What the exercise asks:
Only the lines in the entries below from the line with "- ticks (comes" to the line with "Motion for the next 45", both included, belong in the answer, transcribed exactly and without pictures.

Data records:
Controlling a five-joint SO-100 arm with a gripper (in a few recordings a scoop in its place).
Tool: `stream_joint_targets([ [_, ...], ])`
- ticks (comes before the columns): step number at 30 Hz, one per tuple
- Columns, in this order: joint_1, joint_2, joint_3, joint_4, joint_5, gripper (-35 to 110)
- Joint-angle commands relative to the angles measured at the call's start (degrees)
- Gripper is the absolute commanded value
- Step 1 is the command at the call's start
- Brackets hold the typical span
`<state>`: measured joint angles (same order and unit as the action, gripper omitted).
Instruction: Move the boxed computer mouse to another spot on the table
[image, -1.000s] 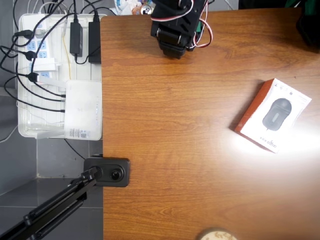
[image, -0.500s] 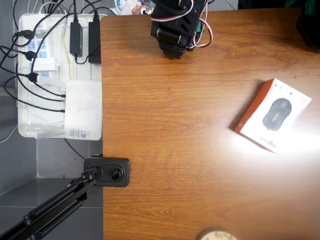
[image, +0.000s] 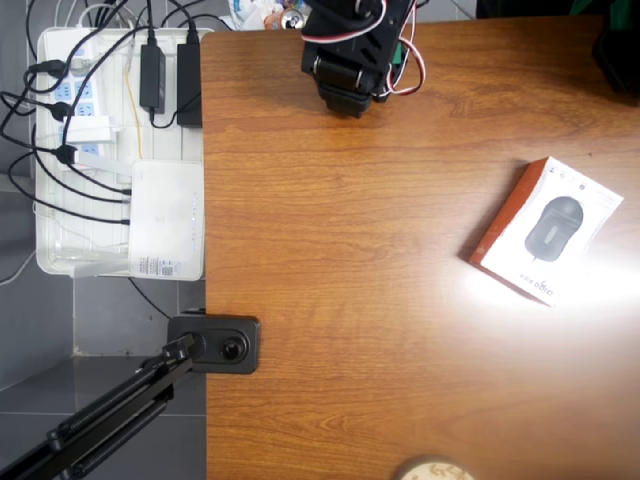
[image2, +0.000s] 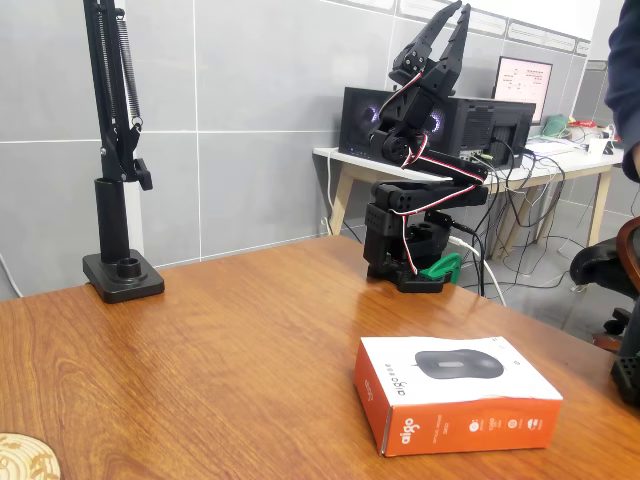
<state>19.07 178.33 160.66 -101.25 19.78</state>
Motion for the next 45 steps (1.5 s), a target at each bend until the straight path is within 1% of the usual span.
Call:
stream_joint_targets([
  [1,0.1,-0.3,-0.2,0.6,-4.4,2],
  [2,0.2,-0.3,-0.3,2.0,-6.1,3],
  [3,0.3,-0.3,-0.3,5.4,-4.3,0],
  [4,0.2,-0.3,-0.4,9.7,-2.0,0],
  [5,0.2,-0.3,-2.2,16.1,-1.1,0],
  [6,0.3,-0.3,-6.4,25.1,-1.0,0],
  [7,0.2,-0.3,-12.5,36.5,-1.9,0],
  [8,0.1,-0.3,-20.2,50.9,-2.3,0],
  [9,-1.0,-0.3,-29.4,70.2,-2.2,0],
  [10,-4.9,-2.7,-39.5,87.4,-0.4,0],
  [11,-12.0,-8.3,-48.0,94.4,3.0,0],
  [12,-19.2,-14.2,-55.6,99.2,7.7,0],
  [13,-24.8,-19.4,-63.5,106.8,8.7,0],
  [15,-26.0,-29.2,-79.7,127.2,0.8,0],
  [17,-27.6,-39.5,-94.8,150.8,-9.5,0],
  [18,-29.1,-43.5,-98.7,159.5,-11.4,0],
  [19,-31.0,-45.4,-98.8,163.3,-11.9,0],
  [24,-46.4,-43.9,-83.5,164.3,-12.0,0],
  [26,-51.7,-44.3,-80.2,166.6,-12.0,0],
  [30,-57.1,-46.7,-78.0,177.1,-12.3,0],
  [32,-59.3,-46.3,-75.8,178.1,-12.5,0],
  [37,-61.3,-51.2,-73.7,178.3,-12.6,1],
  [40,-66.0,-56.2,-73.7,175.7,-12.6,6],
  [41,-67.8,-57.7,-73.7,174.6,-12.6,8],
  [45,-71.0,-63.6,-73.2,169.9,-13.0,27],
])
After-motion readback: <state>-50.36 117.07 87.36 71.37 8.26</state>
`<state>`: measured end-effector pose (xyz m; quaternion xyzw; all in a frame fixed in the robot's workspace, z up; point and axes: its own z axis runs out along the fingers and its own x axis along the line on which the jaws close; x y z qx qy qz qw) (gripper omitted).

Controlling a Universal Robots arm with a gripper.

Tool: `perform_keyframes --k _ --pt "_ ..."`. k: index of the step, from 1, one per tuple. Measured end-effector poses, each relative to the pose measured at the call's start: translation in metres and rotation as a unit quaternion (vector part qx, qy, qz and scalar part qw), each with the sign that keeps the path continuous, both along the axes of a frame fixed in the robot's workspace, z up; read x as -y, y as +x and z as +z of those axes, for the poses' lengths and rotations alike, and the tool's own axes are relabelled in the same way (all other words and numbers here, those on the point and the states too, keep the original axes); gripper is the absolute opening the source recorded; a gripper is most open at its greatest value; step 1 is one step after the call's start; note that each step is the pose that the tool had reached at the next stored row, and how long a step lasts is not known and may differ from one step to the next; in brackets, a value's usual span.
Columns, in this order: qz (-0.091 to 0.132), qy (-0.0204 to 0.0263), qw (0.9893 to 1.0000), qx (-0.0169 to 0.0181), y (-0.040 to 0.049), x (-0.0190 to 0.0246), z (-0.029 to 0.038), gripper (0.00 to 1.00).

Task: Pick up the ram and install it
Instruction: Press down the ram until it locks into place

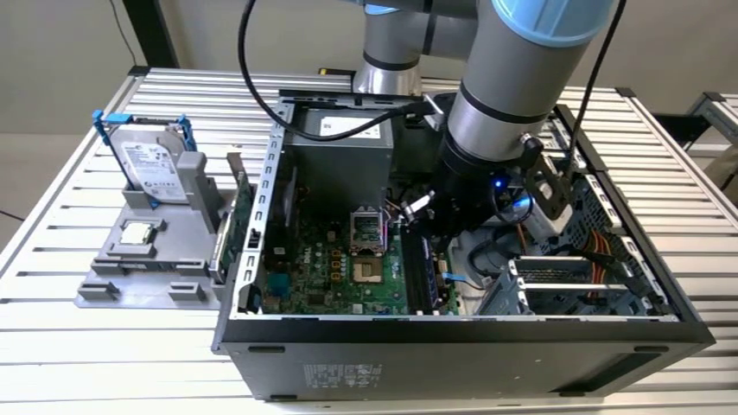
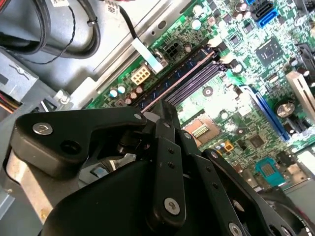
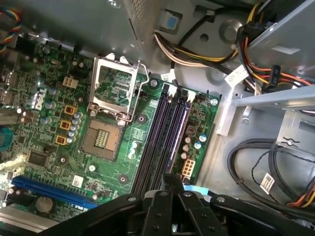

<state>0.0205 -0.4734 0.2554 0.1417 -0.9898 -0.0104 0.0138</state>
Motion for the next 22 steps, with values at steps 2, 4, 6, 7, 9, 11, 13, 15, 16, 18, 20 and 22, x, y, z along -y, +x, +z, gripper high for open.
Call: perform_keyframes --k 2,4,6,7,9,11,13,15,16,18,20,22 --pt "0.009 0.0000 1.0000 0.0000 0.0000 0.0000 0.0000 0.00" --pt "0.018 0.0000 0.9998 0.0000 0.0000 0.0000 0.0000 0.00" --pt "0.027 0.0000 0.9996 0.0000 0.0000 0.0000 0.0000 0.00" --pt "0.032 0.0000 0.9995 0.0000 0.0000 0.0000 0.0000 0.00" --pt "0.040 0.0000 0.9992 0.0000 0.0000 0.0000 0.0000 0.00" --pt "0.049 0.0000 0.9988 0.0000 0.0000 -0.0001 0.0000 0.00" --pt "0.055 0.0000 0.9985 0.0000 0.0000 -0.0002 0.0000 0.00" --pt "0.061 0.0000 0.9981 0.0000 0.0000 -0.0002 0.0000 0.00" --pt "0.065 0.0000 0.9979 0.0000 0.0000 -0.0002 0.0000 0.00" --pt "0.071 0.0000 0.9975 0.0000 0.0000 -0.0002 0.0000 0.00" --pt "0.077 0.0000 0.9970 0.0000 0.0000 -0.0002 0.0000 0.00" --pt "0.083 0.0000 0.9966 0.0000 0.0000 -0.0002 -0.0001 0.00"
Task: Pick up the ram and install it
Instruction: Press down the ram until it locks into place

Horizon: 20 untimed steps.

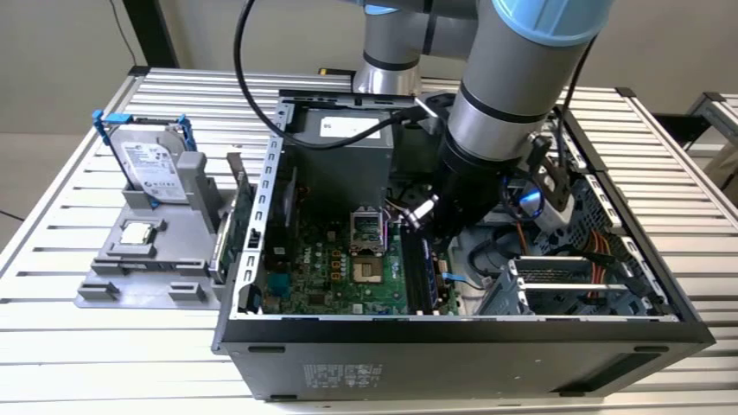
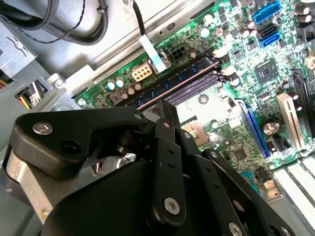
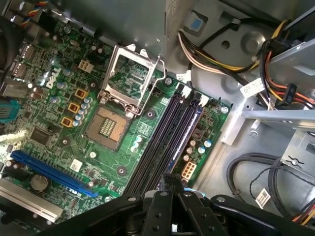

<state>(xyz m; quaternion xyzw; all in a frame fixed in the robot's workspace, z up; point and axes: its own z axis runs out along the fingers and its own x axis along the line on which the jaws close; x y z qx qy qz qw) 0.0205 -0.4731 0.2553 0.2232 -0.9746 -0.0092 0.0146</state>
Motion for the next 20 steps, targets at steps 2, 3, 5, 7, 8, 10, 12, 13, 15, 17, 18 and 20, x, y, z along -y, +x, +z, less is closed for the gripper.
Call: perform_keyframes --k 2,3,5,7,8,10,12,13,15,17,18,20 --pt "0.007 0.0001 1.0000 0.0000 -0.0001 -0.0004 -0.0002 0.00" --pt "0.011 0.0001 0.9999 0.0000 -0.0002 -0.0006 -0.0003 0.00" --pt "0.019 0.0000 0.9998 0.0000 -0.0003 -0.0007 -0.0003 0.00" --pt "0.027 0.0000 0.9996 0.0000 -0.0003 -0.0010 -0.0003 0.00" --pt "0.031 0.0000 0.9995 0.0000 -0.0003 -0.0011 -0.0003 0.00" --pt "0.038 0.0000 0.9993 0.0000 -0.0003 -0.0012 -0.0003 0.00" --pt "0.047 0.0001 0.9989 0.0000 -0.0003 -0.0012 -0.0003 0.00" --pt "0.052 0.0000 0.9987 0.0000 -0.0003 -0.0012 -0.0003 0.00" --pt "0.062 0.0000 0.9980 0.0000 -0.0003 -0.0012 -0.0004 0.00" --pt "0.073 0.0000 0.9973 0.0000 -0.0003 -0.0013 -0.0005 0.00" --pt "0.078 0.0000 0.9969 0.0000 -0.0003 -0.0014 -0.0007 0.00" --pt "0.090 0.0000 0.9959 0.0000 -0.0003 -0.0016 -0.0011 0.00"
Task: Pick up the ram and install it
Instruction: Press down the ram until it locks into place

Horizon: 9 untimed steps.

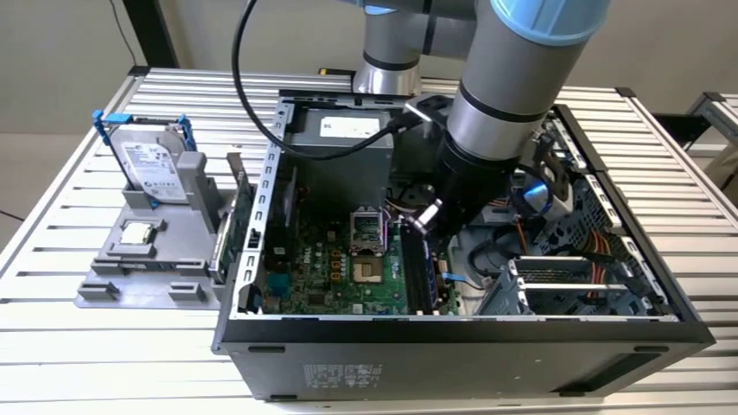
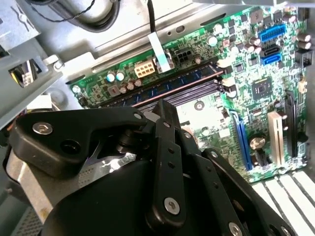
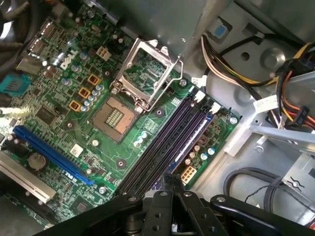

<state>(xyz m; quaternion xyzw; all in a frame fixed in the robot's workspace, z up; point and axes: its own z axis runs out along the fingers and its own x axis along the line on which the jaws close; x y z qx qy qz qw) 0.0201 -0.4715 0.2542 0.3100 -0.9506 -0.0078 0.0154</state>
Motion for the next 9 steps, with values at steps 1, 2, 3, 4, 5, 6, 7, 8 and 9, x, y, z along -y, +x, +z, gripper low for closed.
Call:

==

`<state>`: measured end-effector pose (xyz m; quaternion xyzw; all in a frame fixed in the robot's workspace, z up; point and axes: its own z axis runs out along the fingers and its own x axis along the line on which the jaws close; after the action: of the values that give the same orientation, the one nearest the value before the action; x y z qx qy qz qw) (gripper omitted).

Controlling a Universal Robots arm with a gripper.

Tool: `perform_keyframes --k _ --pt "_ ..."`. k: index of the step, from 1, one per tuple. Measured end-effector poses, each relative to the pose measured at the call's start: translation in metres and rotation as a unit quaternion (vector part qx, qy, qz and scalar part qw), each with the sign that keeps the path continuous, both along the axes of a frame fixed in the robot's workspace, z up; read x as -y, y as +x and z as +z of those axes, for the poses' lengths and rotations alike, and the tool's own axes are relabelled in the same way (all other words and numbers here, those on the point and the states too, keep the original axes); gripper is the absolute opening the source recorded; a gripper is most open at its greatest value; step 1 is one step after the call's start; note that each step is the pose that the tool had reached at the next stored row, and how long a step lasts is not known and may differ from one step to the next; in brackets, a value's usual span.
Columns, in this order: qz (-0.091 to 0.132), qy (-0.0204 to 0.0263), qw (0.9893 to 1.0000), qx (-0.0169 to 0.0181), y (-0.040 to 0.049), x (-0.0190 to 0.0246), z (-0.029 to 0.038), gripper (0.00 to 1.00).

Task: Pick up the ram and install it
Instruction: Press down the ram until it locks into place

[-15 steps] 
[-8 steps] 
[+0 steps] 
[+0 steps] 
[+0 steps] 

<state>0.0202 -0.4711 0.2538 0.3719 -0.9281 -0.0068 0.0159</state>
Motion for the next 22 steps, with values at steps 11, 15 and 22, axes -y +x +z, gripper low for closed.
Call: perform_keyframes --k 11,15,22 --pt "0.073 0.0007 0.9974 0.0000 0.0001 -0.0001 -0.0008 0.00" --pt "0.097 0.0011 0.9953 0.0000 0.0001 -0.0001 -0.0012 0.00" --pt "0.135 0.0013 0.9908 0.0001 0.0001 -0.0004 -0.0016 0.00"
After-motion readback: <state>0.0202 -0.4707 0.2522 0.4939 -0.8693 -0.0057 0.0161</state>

Exercise answer:
- ticks (comes before the columns): step number at 30 Hz, one per tuple
- Columns, in this order: joint_1, joint_2, joint_3, joint_4, joint_5, gripper (-35 to 110)
- Joint-angle commands relative to the angles measured at the call's start (degrees)
- Gripper is the absolute commanded value
- Step 1 is the command at the call's start
- Brackets hold the typical span
`<state>`: measured joint angles (same order and unit as the action, gripper omitted).
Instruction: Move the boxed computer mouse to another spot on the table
[image, -1.000s] 
[image, -0.500s] 
[image, +0.000s] 
[image2, +0.000s] 
<state>19.07 178.33 160.66 -101.25 19.78</state>
Motion for the next 45 steps (1.5 s), a target at each bend until the straight path is within 1% of the usual span.

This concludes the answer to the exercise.